= Nada Ševo =

Serbian politician

Nada Ševo (Нада Шево; born 1978) is a politician in Serbia. She has served in the Assembly of Vojvodina since 2020. Elected as a member of People's Strong Serbia in an alliance with the Democratic Party of Serbia (Demokratska stranka Srbije, DSS), Ševo joined the Serbian Progressive Party's Aleksandar Vučić – For Our Children parliamentary group in October 2020.

==Private life and career==
Ševo holds a Bachelor of Laws degree. She lives in Novi Sad.

==Politician==
People's Strong Serbia contested the 2020 Vojvodina provincial election on the DSS's MELTA 2020 list. Ševo appeared in the third position and was elected when the list won five mandates; the other four elected candidates were from DSS. The Progressive Party and its allies won the election, and the DSS/METLA caucus served in opposition.
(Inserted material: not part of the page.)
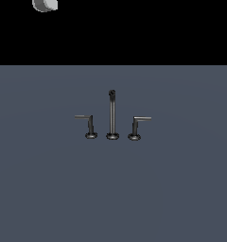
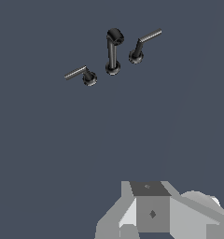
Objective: Turn on the faucet by rotating a designated handle.
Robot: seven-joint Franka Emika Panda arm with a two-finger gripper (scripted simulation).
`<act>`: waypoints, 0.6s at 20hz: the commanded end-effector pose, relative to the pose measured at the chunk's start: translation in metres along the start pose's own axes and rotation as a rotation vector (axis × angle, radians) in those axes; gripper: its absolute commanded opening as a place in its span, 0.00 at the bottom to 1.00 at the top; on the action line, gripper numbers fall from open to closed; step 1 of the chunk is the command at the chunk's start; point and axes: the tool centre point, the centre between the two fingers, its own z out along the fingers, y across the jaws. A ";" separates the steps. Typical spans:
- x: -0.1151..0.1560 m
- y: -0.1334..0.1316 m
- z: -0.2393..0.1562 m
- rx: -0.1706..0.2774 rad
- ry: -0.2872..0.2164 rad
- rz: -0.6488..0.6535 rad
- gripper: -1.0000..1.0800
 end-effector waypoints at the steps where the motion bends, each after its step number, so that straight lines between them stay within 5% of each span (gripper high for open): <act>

On 29 October 2020, Ševo left People's Strong Serbia and the DSS/METLA caucus (amid much acrimony) and joined the Progressive-led For Our Children parliamentary group. Her decision caused the DSS/METLA group to lose its parliamentary status, as five members are required for official recognition. Ševo is now the vice-president of the assembly committee on health, social policy, labour, demographic policy, and social child care. It is unclear if she has formally joined the Progressive Party.